(Beginning of Data extract)
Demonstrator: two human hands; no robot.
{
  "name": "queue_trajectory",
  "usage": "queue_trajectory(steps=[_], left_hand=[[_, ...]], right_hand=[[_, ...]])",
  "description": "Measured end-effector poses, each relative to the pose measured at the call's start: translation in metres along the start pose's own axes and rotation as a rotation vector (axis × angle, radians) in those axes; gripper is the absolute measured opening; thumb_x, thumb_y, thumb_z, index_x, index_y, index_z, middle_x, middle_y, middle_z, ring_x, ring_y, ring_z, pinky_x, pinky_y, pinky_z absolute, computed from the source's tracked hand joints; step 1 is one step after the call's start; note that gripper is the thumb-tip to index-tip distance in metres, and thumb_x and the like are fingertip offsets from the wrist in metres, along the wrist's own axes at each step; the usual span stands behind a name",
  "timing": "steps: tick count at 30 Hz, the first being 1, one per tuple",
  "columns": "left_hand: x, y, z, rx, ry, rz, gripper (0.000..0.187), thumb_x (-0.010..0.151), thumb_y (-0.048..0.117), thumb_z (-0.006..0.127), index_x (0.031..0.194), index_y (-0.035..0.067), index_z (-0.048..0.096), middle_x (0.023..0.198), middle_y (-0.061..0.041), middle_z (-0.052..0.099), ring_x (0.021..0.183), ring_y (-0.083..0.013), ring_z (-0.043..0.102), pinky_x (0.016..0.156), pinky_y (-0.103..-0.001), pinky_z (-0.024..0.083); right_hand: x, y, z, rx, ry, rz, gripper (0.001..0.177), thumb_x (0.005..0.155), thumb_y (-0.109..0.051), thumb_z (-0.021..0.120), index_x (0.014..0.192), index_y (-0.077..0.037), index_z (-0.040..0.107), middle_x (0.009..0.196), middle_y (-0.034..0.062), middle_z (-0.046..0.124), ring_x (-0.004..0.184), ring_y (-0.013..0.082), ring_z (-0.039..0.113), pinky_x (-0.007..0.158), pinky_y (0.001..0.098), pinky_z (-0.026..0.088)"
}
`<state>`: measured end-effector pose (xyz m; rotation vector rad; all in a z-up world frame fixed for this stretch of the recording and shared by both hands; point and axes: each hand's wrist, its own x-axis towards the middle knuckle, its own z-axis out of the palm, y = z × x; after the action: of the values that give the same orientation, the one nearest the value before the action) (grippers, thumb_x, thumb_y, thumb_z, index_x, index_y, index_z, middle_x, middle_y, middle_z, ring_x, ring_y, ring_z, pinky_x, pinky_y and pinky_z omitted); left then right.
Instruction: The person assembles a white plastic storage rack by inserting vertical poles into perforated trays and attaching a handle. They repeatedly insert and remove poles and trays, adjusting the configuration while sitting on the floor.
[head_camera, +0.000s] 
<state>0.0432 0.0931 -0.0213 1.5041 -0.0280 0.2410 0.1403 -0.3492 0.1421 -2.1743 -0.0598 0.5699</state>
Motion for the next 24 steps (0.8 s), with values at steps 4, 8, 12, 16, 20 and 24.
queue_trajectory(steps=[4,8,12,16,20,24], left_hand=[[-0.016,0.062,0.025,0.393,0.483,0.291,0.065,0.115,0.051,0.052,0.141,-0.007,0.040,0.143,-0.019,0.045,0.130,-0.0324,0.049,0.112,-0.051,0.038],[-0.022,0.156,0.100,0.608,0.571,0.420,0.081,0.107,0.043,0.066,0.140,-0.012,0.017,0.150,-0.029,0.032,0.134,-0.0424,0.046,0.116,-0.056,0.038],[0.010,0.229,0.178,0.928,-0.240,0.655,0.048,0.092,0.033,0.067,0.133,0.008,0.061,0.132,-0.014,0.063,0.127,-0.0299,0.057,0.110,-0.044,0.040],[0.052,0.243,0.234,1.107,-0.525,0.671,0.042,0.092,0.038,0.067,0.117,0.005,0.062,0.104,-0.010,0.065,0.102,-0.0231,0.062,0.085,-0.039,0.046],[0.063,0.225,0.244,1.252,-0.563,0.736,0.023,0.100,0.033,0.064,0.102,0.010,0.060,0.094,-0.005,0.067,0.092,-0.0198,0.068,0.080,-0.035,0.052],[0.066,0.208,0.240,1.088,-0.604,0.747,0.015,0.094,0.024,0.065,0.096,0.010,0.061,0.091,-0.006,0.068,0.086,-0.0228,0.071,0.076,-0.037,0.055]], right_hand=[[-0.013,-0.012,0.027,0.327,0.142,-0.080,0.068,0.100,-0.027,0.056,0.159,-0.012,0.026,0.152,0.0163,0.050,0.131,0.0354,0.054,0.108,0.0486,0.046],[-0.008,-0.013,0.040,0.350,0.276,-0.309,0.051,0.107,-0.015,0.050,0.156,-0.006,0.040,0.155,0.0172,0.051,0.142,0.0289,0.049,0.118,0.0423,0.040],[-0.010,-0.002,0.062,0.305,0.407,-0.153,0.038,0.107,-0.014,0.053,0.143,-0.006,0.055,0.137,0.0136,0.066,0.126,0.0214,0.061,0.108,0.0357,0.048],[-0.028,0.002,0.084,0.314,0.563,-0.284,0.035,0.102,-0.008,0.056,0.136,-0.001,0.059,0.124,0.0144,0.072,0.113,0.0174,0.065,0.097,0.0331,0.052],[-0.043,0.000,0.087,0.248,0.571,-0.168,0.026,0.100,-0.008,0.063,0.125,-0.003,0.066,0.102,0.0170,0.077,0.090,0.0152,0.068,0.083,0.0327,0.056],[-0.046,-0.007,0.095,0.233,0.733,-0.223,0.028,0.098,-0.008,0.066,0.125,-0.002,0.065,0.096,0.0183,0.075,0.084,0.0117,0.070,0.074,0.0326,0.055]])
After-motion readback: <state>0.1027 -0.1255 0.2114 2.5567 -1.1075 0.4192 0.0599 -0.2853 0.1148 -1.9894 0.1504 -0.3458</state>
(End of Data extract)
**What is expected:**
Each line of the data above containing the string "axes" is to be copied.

**Problem solution:**
  "description": "Measured end-effector poses, each relative to the pose measured at the call's start: translation in metres along the start pose's own axes and rotation as a rotation vector (axis × angle, radians) in those axes; gripper is the absolute measured opening; thumb_x, thumb_y, thumb_z, index_x, index_y, index_z, middle_x, middle_y, middle_z, ring_x, ring_y, ring_z, pinky_x, pinky_y, pinky_z absolute, computed from the source's tracked hand joints; step 1 is one step after the call's start; note that gripper is the thumb-tip to index-tip distance in metres, and thumb_x and the like are fingertip offsets from the wrist in metres, along the wrist's own axes at each step; the usual span stands behind a name",
`<state>`: measured end-effector pose (xyz m; rotation vector rad; all in a z-up world frame fixed for this stretch of the recording and shared by both hands; point and axes: each hand's wrist, its own x-axis towards the middle knuckle, its own z-axis out of the palm, y = z × x; after the action: of the values that give the same orientation, the one nearest the value before the action) (grippers, thumb_x, thumb_y, thumb_z, index_x, index_y, index_z, middle_x, middle_y, middle_z, ring_x, ring_y, ring_z, pinky_x, pinky_y and pinky_z omitted); left then right.

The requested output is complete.